Advantages and disadvantages of
generative and supplantive strategies
Dept. of Educational Management, ISE, BNUZ
1. Generative Strategies
* More interesting and engaging.
Generative strategies tend to result in the bonus learning of cognitive strategies, may often be more interesting and engaging, which really depends on so many other factors, but it’s one of the widely accepted benefits of using learner centered, inquiry, learning environments, and other relatively generative orientations.
* More deeply processing.
Generative strategies requires learners to relate more information to their own cognitive structure, while Constructivism considers that in this case, learners’ personal interpretation of knowledge becomes evident and learning appears.
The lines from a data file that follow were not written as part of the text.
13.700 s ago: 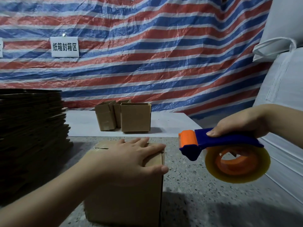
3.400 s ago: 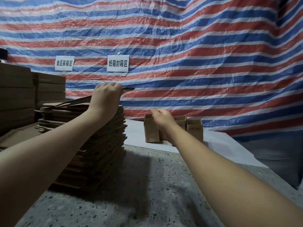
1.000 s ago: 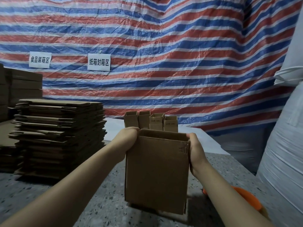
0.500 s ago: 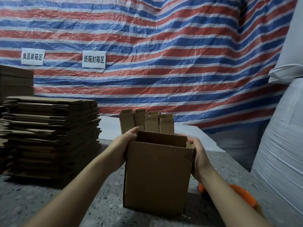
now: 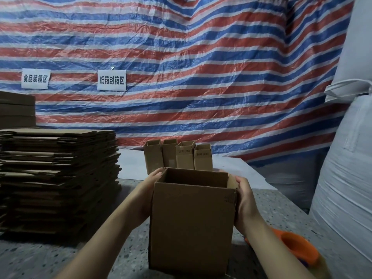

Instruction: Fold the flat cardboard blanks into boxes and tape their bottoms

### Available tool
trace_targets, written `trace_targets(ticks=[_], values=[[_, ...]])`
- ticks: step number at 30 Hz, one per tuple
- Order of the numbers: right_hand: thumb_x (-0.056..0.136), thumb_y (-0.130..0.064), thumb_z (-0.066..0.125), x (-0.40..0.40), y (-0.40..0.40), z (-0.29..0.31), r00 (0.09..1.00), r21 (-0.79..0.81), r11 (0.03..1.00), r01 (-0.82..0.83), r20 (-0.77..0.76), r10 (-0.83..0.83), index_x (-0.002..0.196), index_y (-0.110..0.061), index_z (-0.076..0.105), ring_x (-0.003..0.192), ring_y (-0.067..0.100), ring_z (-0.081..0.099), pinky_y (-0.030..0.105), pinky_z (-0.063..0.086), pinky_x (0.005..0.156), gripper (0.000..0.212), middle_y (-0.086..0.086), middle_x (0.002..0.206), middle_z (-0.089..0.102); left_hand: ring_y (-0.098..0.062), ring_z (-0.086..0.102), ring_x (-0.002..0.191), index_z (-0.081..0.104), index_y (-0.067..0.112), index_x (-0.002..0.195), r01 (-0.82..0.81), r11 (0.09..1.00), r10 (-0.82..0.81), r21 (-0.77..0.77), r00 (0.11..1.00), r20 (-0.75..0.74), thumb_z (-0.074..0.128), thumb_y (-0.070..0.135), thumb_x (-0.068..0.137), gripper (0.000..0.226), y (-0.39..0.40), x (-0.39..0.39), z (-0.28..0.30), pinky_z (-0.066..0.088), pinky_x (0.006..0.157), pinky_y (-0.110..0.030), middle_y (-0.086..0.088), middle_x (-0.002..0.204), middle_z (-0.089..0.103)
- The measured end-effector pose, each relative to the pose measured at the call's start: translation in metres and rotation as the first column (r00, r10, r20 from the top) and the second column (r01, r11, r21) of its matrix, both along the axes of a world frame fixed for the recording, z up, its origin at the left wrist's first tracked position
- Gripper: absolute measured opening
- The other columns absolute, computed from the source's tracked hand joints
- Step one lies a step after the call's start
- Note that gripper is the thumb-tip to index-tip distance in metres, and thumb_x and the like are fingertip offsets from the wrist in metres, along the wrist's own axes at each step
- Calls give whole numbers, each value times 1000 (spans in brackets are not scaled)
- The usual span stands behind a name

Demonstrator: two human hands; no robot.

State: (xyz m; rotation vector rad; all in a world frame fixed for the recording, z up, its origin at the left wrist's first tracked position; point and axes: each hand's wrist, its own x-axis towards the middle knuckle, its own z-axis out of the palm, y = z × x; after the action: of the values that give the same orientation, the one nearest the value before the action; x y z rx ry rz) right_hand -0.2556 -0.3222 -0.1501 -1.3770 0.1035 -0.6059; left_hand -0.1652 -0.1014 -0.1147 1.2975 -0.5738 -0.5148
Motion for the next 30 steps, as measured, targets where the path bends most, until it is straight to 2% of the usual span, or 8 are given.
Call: trace_targets(ticks=[5,9,12,16,21,25,28,30], values=[[90,-61,37,6,-1,-5,1000,-1,1000,-3,23,4,90,-24,79,83,26,75,33,60,63,56,16,89,75,-20,66,72,78,15,77,16,998,-15,54,1000,-10,68,33,74,21,-9,6,-4,50,69,-30,-12,81,71],[97,-54,35,12,-6,-3,1000,3,1000,-14,26,13,84,-27,80,76,23,75,32,60,59,53,13,82,75,-20,72,71,67,7,106,-57,996,66,74,990,-122,59,29,97,25,-23,29,-12,55,57,-26,-13,86,75],[83,-60,43,14,-8,-3,999,-23,1000,-19,45,20,86,-31,79,77,23,76,32,60,60,47,11,84,76,-25,75,84,60,14,121,-93,996,91,-8,986,-137,66,27,91,33,-26,41,-21,57,57,-29,-13,97,76],[79,-62,44,20,-11,-5,998,-11,999,-32,46,32,87,-32,79,80,23,76,31,59,59,47,10,86,77,-27,75,84,61,18,118,-49,999,49,1,993,-106,77,22,74,47,-25,42,-21,57,55,-28,-13,94,76],[83,-62,43,22,-15,-9,998,-1,999,-45,36,45,93,-33,79,86,26,76,32,60,62,47,11,94,77,-27,73,85,64,18,117,29,999,-28,36,999,-43,67,13,92,26,-18,46,-25,57,61,-30,-17,101,73],[83,-63,44,26,-18,-3,999,-21,999,-40,17,40,90,-30,79,83,25,76,33,60,61,49,11,91,77,-24,73,81,68,19,111,24,1000,-24,15,1000,-8,67,14,90,22,-21,52,-27,56,59,-28,-14,97,74],[96,-56,40,31,-21,8,999,-22,999,-47,-23,47,85,-29,79,79,22,76,31,59,60,49,9,87,77,-22,73,75,73,20,101,36,999,-36,-2,999,1,68,14,89,15,-28,60,-24,55,55,-26,-13,92,75],[102,-52,34,35,-25,12,998,-10,999,-52,-18,52,86,-28,79,80,22,76,31,59,60,53,10,88,77,-21,73,75,70,19,106,32,999,-32,-1,999,-3,67,12,90,17,-33,63,-22,55,55,-26,-13,93,75]])
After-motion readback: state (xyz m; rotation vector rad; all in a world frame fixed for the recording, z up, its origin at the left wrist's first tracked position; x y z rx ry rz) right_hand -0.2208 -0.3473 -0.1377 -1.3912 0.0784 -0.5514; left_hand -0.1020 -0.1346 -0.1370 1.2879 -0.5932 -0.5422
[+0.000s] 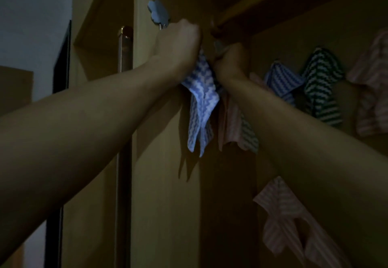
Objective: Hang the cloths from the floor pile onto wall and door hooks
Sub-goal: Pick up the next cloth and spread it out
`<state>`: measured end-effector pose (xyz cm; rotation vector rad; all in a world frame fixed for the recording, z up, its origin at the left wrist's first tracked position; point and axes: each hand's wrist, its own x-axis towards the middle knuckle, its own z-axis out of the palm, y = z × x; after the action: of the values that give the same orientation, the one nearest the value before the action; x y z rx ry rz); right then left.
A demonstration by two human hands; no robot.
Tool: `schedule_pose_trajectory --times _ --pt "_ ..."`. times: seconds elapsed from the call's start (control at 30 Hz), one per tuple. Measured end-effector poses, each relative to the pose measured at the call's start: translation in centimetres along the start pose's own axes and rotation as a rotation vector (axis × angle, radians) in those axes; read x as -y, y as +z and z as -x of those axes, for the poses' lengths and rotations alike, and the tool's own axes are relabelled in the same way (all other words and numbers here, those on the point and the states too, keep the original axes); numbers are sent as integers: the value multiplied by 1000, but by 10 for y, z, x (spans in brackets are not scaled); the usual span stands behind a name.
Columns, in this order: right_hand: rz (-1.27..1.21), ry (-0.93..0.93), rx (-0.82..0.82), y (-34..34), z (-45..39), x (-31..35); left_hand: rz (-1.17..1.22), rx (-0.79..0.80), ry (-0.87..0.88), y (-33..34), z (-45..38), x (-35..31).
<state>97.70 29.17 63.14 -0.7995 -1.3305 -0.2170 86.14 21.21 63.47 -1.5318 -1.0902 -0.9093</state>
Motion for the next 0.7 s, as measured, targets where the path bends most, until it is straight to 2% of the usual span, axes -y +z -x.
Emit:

That is, generative strategies provide more experience for learner that is much significant for learning, for learning is an active process in which meaning is developed on the basis of experience. So learners receive more chance to process under such strategies, which results in better learning.
* More highly motivation.
Placing learners in an autonomous situation, they may pursue their own specific interests regarding the content. In this case, learners are more motivated to reach their learning goals quickly or to set higher goals appropriate for them.
* Requiring too much time.
To generate learning by themselves, learners are to take much time to work in their cognitive world. Generative strategies should provide them much time so that they can finish the process. But this may result in retardarce of teaching procedure.
* Hard to master for teachers
Generative strategies result in more variation of learning outcome among learners and teachers have to analyze all of if. The question is that teachers are not easy to assess the outcome and then response in a short time. In fact, teachers may ignore some unconspicuous outcome from learners.
* More difficult for beginning learners.
Generative strategies place high cognitive demand on learners’ working memory, particularly for less knowledgeable learners, which leads to cognitive overload and emotional frustration.
2. Supplantive Strategies
* More efficient.
Supplantive strategies tend to take less time and result in more consistency between learners as to what is learned, provide needed help for beginning learners in a domain, and supply assistance in finding and using appropriate cognitive strategies. Learners will receive evident learning effect in a short time.
* Good performance in exam
Supplantive strategies provide learners clear way about the exam they will have, and they will prepare much in specific area of the course.
* Less engaging.
Supplantive strategies engage fewer of the learners’ mental processes, leading to learners’ less completing the learning goals and becoming lazy.
* Less personal meaningful learning.
Supplantive strategies provide less chance for learners to construct knowledge and to make up their own thoughts. As a result, knowledge is more forgettable and new ideas hardly appears among the course.